Dans le meilleur des cas, une amitié moyenne peut être « presque libératrice, sans grand sens d’obligation », affirme Fehr, de l’Université de Winnipeg. Elle cite des recherches récentes montrant que « dans un mariage raté, avoir de bons amis contribue au bien-être », ainsi que d’autres études montrant qu’un groupe d’amis large et diversifié, composé de liens faibles et forts, est optimal. Elle appelle cela « ne pas mettre tous ses œufs dans le même panier relationnel ».
Les bénéfices émotionnels et psychologiques de l’amitié médiumnique n’ont pas été étudiés, mais Fehr estime qu’ils sont considérables.
Ma bonne amie Liz O'Connor, consultante en stratégie organisationnelle basée à Boston, pousse cette réflexion un peu plus loin : si les gens pouvaient être honnêtes quant à leurs propres limites en matière d'amitié, imaginez tout ce qu'ils pourraient faire pour résoudre des problèmes sociaux plus importants. Elle réfléchit aux moments où elle n'est pas intervenue pour aider ses amis médiums – en cas de maladie ou de crise financière – par peur de les décevoir en ne les aidant pas suffisamment. Si elle avait été plus claire sur ses limites, elle aurait peut-être pu faire quelque chose. Dans une épidémie de solitude, peut-être sous-estimons-nous les relations occasionnelles qui nous procurent des plaisirs limités, mais particuliers.

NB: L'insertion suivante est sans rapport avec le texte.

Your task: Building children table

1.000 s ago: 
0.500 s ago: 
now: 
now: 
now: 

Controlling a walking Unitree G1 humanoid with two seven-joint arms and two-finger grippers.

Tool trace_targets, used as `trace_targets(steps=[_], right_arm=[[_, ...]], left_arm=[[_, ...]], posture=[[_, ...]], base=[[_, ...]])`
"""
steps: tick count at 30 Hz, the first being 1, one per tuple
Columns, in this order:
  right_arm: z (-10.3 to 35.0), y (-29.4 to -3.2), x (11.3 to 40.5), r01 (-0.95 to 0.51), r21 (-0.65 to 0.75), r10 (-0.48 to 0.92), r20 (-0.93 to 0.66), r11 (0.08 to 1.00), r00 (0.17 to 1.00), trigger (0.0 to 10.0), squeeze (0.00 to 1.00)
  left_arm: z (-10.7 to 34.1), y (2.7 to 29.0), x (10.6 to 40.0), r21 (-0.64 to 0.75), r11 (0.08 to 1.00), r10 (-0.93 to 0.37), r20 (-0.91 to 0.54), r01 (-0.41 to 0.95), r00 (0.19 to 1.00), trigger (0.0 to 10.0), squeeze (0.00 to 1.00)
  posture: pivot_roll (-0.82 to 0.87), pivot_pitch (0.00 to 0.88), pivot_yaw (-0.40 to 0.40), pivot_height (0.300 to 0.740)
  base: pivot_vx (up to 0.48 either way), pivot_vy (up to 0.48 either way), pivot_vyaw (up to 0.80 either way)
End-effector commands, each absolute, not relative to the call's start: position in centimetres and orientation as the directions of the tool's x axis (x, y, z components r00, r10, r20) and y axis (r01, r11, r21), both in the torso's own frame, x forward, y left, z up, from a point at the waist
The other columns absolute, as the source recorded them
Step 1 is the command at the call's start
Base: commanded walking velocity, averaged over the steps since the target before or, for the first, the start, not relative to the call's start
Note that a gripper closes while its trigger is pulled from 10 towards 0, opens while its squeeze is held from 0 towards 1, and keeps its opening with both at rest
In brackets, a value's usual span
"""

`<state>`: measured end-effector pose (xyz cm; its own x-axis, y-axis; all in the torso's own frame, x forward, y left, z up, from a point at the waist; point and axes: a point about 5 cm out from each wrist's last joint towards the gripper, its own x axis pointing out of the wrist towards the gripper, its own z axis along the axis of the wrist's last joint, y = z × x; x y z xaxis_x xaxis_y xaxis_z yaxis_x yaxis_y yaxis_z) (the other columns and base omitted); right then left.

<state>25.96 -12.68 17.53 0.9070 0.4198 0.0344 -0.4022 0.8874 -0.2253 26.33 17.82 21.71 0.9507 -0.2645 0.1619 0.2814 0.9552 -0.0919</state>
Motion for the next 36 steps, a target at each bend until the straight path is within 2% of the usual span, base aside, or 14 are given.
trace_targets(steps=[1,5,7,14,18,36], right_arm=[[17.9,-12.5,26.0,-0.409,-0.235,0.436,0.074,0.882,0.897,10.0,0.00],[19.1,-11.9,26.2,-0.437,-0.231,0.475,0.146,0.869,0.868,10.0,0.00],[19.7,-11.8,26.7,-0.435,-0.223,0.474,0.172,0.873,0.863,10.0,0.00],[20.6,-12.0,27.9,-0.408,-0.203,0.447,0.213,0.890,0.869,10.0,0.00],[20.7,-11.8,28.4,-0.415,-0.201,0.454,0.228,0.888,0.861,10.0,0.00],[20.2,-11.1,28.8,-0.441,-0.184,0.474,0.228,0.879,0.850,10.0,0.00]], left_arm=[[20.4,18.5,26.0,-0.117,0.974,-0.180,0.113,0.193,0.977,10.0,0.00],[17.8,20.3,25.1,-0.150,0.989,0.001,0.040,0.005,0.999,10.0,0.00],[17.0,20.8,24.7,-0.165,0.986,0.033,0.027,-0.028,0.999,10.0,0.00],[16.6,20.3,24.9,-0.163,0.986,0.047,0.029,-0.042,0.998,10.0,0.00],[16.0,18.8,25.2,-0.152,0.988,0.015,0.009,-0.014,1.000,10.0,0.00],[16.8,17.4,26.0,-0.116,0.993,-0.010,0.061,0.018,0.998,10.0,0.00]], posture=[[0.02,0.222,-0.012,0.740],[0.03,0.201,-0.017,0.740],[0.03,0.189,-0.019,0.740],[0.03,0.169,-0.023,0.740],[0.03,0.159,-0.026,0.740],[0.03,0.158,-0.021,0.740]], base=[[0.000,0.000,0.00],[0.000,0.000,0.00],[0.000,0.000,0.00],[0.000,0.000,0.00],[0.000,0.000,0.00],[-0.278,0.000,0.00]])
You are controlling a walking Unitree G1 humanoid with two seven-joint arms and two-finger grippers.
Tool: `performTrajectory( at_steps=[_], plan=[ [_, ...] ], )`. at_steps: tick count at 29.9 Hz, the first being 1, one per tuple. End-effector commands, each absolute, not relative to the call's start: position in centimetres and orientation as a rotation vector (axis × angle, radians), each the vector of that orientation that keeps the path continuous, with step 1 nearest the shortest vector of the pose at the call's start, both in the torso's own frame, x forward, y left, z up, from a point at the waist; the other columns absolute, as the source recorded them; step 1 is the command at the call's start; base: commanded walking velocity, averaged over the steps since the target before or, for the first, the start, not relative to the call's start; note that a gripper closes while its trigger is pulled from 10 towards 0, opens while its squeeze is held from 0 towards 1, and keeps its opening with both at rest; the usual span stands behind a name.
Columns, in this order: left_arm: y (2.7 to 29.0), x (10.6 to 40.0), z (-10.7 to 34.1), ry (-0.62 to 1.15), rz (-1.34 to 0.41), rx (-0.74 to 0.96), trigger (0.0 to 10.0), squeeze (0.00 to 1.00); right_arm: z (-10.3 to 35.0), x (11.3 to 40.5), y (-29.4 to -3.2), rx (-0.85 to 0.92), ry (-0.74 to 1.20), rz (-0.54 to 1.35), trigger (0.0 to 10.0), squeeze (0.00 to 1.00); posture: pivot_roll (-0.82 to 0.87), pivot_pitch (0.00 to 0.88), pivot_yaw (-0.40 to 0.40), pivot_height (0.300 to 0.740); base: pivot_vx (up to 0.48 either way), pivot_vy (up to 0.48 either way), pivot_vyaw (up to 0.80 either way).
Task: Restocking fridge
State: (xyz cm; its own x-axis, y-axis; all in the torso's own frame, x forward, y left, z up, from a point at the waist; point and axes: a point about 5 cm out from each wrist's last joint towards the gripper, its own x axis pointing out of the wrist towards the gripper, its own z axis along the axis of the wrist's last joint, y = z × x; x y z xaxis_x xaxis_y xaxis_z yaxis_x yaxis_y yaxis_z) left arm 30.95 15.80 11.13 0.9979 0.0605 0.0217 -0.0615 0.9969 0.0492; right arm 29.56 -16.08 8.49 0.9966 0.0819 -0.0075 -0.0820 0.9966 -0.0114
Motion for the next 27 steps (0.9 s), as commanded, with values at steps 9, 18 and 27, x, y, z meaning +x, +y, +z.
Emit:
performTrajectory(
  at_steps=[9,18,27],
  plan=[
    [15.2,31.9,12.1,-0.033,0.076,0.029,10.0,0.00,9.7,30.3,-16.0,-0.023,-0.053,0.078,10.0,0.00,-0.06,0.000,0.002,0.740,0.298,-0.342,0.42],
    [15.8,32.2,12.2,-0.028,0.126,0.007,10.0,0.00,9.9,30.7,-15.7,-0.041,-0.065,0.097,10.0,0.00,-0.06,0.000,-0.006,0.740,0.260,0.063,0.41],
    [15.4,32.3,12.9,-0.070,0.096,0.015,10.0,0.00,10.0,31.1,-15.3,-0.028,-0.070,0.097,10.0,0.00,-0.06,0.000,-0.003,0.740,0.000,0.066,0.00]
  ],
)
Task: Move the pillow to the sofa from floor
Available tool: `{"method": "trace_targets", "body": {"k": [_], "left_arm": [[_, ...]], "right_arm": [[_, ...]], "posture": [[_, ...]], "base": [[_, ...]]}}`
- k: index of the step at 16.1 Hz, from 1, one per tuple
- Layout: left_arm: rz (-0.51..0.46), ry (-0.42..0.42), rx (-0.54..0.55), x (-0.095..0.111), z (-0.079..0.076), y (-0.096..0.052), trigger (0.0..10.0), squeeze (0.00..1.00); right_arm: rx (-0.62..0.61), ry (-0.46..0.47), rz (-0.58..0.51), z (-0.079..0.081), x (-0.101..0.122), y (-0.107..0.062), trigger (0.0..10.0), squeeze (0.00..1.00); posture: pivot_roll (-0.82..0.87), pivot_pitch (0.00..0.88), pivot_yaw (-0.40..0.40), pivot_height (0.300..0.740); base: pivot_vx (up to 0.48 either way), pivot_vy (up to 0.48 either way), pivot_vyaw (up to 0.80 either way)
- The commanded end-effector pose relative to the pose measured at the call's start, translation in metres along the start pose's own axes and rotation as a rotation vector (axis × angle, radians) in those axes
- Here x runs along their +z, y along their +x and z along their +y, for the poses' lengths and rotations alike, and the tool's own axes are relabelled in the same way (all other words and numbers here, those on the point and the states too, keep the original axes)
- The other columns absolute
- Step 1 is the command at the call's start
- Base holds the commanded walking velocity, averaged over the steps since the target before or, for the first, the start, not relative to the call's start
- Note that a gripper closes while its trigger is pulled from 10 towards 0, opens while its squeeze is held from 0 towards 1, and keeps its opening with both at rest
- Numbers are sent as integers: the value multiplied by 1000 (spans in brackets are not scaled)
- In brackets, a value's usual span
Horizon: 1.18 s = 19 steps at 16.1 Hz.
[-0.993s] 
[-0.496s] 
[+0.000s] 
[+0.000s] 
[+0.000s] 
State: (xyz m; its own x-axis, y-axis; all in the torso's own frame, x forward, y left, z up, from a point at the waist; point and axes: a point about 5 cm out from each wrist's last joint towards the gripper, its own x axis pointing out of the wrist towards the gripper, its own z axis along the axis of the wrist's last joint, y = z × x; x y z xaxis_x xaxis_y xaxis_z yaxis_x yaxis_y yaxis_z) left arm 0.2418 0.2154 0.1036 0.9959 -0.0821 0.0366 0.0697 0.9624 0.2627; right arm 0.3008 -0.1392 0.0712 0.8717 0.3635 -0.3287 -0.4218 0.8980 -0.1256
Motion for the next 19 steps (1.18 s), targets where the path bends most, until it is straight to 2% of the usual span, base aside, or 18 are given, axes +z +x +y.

Je connais R. depuis de nombreuses années, lui qui a eu du mal à trouver le ton juste avec son ami d'université. Nous sommes trop différents pour être très proches – principalement parce qu'il est à une étape différente de la mienne dans sa vie – mais nous partageons une anxiété de tempérament, une certaine noirceur déguisée en ironie et une soif professionnelle. Je suis toujours ravi de voir R. J'attends cela avec impatience. Nous buvons quelques verres. Nous passons facilement et rapidement aux sujets les plus importants – personnels, professionnels – puis nous nous disons au revoir. Aucun de nous ne veut plus que ce que l'autre peut donner.
Je dis cela à R quand je lui parle pour cet article, la première fois que j’ose révéler à un ami, en dehors de mes meilleurs amis, son statut. Je lui dis : « Tu es l’ami médium parfait. »
R rit. « Je te parlerai dans six à huit semaines », dit-il.